What you are asked to do
Below are records that must be duplicated exactly.

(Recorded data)
--------------------------------------------------

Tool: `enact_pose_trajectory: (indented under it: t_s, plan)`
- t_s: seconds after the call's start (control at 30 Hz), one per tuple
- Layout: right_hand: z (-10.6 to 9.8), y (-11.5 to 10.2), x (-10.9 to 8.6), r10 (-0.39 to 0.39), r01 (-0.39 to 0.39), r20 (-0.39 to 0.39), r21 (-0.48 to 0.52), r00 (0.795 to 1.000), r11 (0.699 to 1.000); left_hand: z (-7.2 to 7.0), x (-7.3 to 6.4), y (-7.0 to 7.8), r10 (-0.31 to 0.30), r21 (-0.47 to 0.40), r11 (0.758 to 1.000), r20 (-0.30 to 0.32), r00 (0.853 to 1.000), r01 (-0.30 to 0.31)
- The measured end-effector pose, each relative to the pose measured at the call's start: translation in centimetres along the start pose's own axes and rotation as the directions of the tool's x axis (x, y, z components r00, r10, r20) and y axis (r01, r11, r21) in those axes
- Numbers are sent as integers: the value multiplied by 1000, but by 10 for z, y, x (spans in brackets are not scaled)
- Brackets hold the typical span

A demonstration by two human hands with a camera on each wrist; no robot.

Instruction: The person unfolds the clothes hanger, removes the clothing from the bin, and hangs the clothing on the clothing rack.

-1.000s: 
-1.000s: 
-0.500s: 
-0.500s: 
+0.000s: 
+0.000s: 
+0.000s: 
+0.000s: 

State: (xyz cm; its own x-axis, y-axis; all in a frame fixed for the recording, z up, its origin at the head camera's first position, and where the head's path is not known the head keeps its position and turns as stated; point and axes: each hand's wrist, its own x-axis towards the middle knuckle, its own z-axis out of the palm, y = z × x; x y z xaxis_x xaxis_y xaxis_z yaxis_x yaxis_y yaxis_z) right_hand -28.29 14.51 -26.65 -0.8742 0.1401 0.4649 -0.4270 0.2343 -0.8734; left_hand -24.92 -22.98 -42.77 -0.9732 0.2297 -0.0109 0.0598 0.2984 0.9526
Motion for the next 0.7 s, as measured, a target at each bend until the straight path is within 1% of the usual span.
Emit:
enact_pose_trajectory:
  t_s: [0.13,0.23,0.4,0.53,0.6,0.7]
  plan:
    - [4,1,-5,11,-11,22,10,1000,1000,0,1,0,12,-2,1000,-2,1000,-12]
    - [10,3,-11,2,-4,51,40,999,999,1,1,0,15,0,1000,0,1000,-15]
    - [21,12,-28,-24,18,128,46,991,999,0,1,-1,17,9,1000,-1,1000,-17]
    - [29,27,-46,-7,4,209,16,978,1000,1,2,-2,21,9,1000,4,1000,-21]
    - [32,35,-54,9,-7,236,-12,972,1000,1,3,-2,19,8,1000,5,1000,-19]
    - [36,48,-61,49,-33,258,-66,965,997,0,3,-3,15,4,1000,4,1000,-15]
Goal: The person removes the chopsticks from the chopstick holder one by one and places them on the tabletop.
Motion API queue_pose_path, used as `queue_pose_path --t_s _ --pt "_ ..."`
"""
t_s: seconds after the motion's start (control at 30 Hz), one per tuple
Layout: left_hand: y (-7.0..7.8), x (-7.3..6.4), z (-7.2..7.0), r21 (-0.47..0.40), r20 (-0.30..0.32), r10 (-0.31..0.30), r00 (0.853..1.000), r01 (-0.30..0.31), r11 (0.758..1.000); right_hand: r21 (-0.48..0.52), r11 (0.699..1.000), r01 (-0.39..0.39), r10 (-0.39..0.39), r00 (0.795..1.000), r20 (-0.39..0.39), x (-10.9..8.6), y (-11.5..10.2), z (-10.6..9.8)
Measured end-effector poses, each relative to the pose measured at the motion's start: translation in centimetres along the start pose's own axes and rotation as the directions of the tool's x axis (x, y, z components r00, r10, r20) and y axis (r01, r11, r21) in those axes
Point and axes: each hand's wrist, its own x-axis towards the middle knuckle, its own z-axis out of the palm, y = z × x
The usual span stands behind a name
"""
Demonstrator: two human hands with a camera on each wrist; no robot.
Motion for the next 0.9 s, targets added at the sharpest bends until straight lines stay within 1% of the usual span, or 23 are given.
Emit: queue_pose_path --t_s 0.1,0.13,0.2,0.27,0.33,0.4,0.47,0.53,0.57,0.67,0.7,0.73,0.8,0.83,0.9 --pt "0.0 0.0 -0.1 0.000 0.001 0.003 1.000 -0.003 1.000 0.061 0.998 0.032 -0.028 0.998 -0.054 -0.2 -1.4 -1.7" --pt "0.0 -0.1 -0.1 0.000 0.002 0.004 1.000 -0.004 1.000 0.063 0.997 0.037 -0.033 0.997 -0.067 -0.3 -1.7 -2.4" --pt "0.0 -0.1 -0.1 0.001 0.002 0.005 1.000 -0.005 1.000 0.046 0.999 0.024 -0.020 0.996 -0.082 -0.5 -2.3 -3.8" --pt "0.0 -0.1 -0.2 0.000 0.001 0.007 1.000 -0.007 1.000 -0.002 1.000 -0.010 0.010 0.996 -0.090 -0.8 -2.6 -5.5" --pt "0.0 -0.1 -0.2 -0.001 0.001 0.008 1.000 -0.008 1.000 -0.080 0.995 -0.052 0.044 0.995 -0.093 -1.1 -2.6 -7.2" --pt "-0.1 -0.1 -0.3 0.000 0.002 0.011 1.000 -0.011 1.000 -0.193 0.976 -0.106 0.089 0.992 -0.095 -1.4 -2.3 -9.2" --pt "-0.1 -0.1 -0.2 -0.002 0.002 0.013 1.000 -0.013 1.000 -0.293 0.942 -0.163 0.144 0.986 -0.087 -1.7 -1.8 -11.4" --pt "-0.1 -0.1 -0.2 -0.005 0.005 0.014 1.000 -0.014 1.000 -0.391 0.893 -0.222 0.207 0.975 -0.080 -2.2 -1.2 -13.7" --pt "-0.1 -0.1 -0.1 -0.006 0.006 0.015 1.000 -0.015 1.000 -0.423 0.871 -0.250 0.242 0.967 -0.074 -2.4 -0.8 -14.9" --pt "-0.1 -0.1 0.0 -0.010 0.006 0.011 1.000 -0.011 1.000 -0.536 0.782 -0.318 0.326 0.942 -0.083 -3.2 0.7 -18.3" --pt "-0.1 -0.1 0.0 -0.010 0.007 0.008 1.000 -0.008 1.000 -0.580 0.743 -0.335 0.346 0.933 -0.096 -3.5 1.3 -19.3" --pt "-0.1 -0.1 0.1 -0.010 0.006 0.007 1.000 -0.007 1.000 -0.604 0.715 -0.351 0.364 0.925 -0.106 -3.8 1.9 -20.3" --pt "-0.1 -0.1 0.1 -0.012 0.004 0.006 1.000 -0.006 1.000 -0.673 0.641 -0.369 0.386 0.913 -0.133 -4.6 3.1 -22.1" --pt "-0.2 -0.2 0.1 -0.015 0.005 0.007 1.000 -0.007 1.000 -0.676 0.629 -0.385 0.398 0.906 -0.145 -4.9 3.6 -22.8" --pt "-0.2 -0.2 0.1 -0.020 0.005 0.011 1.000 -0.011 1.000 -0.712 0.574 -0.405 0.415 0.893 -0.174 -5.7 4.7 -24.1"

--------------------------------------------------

Finished exercise
Tool: `enact_pose_trajectory: (indented under it: t_s, plan)`
- t_s: seconds after the call's start (control at 30 Hz), one per tuple
- Layout: right_hand: z (-10.6 to 9.8), y (-11.5 to 10.2), x (-10.9 to 8.6), r10 (-0.39 to 0.39), r01 (-0.39 to 0.39), r20 (-0.39 to 0.39), r21 (-0.48 to 0.52), r00 (0.795 to 1.000), r11 (0.699 to 1.000); left_hand: z (-7.2 to 7.0), x (-7.3 to 6.4), y (-7.0 to 7.8), r10 (-0.31 to 0.30), r21 (-0.47 to 0.40), r11 (0.758 to 1.000), r20 (-0.30 to 0.32), r00 (0.853 to 1.000), r01 (-0.30 to 0.31)
- The measured end-effector pose, each relative to the pose measured at the call's start: translation in centimetres along the start pose's own axes and rotation as the directions of the tool's x axis (x, y, z components r00, r10, r20) and y axis (r01, r11, r21) in those axes
- Numbers are sent as integers: the value multiplied by 1000, but by 10 for z, y, x (spans in brackets are not scaled)
- Brackets hold the typical span

A demonstration by two human hands with a camera on each wrist; no robot.

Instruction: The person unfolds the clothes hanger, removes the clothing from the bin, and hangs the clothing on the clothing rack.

-1.000s: 
-1.000s: 
-0.500s: 
-0.500s: 
+0.000s: 
+0.000s: 
+0.000s: 
+0.000s: 

State: (xyz cm; its own x-axis, y-axis; all in a frame fixed for the recording, z up, its origin at the head camera's first position, and where the head's path is not known the head keeps its position and turns as stated; point and axes: each hand's wrist, its own x-axis towards the middle knuckle, its own z-axis out of the palm, y = z × x; x y z xaxis_x xaxis_y xaxis_z yaxis_x yaxis_y yaxis_z) right_hand -28.29 14.51 -26.65 -0.8742 0.1401 0.4649 -0.4270 0.2343 -0.8734; left_hand -24.92 -22.98 -42.77 -0.9732 0.2297 -0.0109 0.0598 0.2984 0.9526
Motion for the next 0.7 s, as measured, a target at each bend until the straight path is within 1% of the usual span.
Emit:
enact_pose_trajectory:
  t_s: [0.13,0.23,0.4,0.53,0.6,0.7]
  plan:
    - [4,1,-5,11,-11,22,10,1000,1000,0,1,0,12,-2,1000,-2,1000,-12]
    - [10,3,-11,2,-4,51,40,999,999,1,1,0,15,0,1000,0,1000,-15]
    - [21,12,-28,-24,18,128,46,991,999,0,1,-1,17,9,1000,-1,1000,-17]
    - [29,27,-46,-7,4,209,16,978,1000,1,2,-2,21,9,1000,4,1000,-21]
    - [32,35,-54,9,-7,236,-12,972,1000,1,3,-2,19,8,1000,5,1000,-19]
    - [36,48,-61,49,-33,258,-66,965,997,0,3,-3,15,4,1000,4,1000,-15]
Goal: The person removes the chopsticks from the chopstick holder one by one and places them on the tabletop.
Motion API queue_pose_path, used as `queue_pose_path --t_s _ --pt "_ ..."`
"""
t_s: seconds after the motion's start (control at 30 Hz), one per tuple
Layout: left_hand: y (-7.0..7.8), x (-7.3..6.4), z (-7.2..7.0), r21 (-0.47..0.40), r20 (-0.30..0.32), r10 (-0.31..0.30), r00 (0.853..1.000), r01 (-0.30..0.31), r11 (0.758..1.000); right_hand: r21 (-0.48..0.52), r11 (0.699..1.000), r01 (-0.39..0.39), r10 (-0.39..0.39), r00 (0.795..1.000), r20 (-0.39..0.39), x (-10.9..8.6), y (-11.5..10.2), z (-10.6..9.8)
Measured end-effector poses, each relative to the pose measured at the motion's start: translation in centimetres along the start pose's own axes and rotation as the directions of the tool's x axis (x, y, z components r00, r10, r20) and y axis (r01, r11, r21) in those axes
Point and axes: each hand's wrist, its own x-axis towards the middle knuckle, its own z-axis out of the palm, y = z × x
The usual span stands behind a name
"""
Demonstrator: two human hands with a camera on each wrist; no robot.
Motion for the next 0.9 s, targets added at the sharpest bends until straight lines stay within 1% of the usual span, or 23 are given.
Emit: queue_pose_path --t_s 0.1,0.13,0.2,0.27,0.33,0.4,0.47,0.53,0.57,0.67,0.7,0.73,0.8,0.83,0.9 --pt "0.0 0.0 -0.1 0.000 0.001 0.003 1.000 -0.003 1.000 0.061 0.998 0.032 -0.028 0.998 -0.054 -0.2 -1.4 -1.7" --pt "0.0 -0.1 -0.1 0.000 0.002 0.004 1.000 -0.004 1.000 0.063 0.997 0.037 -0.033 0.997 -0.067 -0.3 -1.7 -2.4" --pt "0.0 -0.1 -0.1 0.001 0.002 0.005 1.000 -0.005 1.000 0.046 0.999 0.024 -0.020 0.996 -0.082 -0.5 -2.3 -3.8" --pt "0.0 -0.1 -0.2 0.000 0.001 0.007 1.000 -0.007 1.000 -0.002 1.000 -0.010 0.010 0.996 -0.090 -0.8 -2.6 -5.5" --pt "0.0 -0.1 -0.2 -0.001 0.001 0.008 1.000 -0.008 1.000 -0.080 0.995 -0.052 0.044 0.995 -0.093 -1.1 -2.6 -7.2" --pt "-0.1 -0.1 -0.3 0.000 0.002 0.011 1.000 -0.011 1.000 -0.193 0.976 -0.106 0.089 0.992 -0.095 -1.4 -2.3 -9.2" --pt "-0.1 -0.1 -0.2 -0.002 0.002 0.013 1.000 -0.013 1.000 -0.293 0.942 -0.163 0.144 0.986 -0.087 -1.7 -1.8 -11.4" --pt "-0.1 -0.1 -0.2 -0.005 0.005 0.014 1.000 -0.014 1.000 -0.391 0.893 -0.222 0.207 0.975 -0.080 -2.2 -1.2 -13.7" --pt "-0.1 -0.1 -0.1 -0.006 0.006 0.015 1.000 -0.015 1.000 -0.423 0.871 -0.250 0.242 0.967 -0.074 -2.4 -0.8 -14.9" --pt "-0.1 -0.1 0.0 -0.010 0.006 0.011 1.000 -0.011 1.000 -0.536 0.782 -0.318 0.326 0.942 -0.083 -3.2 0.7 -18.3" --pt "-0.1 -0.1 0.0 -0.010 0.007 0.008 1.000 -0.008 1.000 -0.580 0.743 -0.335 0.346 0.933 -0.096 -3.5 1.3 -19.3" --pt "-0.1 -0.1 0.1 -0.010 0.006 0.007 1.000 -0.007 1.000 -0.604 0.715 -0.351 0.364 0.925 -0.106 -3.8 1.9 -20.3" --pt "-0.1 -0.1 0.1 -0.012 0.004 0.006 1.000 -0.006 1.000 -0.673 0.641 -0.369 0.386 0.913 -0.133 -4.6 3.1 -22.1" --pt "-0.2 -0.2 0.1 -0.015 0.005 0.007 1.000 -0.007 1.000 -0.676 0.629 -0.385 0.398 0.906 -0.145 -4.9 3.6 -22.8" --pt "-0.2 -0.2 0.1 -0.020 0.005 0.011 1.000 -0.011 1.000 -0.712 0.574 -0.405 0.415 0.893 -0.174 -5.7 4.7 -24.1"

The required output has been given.